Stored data
********
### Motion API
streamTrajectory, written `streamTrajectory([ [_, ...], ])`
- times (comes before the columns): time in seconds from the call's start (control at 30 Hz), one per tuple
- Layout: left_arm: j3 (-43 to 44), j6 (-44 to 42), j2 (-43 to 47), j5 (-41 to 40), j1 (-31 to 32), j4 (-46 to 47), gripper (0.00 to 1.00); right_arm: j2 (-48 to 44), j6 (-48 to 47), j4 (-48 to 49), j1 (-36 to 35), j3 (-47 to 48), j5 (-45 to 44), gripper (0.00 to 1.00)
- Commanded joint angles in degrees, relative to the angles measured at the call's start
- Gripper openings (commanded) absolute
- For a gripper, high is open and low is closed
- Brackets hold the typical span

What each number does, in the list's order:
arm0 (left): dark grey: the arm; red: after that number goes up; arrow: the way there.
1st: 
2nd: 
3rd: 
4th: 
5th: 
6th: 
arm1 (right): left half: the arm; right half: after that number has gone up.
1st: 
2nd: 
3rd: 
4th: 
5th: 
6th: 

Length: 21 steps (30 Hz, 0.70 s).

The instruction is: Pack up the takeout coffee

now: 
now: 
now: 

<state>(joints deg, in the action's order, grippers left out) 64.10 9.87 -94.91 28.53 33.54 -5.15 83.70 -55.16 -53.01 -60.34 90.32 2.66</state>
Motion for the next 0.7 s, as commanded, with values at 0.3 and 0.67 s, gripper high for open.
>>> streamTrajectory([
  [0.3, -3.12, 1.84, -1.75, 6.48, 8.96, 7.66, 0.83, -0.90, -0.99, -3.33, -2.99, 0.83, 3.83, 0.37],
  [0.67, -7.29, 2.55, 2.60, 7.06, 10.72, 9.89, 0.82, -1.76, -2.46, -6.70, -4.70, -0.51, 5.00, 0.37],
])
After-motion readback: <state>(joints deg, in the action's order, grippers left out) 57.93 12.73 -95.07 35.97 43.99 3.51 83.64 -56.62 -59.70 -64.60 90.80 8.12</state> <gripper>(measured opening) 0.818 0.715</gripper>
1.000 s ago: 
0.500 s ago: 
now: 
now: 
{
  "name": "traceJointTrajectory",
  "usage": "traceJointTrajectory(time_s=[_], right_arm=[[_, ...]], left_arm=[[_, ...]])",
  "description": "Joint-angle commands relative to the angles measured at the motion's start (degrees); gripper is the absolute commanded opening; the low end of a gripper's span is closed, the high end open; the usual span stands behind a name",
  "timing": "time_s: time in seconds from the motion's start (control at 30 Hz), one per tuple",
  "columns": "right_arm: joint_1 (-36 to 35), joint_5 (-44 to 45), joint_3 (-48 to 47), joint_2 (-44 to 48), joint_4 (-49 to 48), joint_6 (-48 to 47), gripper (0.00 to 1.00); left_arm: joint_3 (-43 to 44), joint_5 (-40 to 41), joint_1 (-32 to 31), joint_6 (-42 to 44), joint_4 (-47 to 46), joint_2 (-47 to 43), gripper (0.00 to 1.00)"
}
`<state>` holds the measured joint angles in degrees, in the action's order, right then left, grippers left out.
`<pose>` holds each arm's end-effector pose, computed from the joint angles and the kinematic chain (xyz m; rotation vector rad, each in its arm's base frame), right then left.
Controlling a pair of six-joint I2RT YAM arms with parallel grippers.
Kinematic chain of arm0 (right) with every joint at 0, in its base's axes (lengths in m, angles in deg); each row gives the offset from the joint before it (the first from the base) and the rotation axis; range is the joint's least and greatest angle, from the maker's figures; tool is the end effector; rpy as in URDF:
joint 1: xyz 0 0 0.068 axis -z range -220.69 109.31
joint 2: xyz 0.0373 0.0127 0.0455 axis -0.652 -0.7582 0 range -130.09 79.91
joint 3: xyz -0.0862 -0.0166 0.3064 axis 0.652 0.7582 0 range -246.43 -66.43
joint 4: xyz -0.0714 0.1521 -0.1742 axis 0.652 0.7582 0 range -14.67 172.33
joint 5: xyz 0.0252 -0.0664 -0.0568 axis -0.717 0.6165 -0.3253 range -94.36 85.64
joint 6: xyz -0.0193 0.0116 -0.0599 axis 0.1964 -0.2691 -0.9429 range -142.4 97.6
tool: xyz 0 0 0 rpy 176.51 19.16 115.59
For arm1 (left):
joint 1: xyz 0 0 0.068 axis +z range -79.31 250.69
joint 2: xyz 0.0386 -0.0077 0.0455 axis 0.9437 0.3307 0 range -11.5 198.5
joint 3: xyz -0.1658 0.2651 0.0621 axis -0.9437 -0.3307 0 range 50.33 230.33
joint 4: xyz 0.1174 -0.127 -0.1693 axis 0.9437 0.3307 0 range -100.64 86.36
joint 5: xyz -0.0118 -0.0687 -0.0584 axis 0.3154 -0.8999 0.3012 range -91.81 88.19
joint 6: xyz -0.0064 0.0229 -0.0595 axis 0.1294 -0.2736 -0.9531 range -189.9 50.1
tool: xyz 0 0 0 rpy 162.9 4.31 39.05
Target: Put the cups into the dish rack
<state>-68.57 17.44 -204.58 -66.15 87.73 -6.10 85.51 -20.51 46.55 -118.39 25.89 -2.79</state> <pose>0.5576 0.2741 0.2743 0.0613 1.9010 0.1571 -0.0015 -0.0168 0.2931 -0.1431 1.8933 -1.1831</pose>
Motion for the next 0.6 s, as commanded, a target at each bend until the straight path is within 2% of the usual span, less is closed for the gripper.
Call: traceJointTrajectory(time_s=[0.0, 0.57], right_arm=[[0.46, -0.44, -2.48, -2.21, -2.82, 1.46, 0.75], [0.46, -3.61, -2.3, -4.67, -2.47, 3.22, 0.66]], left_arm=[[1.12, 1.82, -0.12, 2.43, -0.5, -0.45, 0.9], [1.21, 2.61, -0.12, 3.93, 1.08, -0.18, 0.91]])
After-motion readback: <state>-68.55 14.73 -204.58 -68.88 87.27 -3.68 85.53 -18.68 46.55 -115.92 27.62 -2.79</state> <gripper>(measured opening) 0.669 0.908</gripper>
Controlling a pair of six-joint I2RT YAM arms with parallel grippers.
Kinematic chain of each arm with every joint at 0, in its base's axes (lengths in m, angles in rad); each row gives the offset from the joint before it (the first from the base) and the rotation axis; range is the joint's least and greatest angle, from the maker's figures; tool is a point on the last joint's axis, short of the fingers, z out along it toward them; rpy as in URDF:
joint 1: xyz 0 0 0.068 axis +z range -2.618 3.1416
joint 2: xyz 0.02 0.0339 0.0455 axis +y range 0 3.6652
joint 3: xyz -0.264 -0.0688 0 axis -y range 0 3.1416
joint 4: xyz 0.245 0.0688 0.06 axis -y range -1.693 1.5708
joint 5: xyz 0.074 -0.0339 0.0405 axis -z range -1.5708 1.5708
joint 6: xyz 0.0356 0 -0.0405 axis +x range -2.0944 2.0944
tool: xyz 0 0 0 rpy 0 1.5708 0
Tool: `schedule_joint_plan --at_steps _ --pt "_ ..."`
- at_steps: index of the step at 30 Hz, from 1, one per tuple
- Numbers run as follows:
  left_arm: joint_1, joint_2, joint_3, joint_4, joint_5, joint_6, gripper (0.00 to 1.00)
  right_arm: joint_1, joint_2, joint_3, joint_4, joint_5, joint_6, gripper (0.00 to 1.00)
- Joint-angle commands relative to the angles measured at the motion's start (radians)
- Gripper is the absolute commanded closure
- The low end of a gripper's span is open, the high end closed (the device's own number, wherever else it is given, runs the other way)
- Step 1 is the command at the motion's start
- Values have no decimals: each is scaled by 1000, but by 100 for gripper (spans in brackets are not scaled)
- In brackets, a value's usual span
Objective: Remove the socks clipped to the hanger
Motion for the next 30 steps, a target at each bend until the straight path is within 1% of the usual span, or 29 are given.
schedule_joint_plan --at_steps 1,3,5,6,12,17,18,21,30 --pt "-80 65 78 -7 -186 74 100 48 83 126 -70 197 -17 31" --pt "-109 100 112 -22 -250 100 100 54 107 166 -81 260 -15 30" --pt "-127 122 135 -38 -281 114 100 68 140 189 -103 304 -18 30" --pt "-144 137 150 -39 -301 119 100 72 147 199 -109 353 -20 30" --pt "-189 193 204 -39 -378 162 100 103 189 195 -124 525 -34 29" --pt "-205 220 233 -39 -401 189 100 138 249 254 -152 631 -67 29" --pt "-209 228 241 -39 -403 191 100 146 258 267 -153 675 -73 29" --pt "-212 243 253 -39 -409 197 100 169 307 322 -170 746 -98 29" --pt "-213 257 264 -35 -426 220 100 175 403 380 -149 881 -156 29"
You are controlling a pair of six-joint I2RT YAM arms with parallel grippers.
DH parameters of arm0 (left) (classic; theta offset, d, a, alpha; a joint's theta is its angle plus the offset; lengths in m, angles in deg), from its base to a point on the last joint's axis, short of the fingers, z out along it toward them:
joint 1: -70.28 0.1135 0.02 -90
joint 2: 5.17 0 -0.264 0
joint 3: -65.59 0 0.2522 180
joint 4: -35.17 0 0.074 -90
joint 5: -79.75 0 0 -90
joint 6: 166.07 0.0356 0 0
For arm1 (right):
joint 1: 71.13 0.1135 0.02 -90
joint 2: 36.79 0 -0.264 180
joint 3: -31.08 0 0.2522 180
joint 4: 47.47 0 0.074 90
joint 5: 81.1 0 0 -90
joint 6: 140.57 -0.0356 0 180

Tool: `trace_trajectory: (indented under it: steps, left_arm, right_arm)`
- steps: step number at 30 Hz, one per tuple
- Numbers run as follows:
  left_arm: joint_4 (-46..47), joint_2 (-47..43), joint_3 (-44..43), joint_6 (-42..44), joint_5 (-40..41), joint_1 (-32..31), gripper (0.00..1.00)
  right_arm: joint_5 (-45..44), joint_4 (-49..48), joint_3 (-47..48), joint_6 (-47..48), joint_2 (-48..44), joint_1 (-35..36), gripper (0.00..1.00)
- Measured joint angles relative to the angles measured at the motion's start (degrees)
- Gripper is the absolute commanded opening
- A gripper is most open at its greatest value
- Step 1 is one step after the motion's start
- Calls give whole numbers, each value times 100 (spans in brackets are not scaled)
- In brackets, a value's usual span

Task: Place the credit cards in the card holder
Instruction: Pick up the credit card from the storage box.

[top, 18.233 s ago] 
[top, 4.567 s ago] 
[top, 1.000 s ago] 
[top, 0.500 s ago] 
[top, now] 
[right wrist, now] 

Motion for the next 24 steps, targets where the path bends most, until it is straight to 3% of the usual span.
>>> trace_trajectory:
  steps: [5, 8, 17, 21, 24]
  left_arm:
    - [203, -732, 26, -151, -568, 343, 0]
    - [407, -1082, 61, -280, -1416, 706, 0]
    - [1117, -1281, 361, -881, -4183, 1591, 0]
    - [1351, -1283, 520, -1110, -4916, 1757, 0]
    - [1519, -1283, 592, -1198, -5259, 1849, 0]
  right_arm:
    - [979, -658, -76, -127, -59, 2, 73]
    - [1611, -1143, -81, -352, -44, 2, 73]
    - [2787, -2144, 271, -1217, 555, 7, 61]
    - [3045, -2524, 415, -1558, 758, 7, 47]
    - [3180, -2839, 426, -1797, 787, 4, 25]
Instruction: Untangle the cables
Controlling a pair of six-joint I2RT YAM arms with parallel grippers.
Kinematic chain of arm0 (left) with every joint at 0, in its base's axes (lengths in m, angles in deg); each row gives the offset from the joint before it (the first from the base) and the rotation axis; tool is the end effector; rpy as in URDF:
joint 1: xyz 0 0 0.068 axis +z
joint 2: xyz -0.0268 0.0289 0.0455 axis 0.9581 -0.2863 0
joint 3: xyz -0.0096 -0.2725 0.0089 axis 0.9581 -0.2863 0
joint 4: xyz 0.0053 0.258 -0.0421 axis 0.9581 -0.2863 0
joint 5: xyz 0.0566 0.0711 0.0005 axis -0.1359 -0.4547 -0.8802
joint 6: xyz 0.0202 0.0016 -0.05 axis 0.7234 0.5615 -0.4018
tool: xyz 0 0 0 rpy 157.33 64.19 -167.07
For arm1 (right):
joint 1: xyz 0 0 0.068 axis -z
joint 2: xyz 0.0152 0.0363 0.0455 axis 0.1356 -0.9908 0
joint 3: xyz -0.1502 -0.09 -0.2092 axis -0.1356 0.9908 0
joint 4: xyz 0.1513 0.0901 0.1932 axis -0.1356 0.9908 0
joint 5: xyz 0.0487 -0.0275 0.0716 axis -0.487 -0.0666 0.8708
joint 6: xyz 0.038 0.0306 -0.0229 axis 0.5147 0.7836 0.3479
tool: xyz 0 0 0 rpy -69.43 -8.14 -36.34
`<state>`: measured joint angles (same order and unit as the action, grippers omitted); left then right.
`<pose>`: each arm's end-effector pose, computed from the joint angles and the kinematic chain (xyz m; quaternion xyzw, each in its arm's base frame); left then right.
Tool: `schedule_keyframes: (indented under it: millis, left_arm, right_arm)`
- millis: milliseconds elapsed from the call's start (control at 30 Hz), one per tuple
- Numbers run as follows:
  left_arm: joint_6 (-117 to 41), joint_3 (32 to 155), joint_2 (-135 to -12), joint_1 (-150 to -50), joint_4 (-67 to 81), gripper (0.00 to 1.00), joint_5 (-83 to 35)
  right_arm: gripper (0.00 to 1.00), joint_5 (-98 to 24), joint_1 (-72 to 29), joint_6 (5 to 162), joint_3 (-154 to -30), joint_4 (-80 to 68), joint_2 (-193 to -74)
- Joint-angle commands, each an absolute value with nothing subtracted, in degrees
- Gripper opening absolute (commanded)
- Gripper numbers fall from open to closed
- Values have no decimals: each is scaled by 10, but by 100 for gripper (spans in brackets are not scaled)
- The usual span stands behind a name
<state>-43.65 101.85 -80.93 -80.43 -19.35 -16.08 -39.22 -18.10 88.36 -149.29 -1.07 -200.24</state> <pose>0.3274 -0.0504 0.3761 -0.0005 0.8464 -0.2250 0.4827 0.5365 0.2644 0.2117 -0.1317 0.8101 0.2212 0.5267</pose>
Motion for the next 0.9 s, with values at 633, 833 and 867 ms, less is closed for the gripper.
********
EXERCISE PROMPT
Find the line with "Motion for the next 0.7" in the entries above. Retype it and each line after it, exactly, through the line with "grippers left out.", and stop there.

RESPONSE TO THE TASK
Motion for the next 0.7 s, as commanded, with values at 0.3 and 0.67 s, gripper high for open.
>>> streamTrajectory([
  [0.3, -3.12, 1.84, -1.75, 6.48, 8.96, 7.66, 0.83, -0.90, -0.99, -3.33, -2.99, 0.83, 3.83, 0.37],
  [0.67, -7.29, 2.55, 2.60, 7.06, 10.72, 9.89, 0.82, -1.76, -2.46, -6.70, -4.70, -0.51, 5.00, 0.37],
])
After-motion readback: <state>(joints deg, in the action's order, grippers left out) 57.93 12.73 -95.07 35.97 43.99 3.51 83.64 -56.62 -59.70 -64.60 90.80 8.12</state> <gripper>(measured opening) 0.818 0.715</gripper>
1.000 s ago: 
0.500 s ago: 
now: 
now: 
{
  "name": "traceJointTrajectory",
  "usage": "traceJointTrajectory(time_s=[_], right_arm=[[_, ...]], left_arm=[[_, ...]])",
  "description": "Joint-angle commands relative to the angles measured at the motion's start (degrees); gripper is the absolute commanded opening; the low end of a gripper's span is closed, the high end open; the usual span stands behind a name",
  "timing": "time_s: time in seconds from the motion's start (control at 30 Hz), one per tuple",
  "columns": "right_arm: joint_1 (-36 to 35), joint_5 (-44 to 45), joint_3 (-48 to 47), joint_2 (-44 to 48), joint_4 (-49 to 48), joint_6 (-48 to 47), gripper (0.00 to 1.00); left_arm: joint_3 (-43 to 44), joint_5 (-40 to 41), joint_1 (-32 to 31), joint_6 (-42 to 44), joint_4 (-47 to 46), joint_2 (-47 to 43), gripper (0.00 to 1.00)"
}
`<state>` holds the measured joint angles in degrees, in the action's order, right then left, grippers left out.

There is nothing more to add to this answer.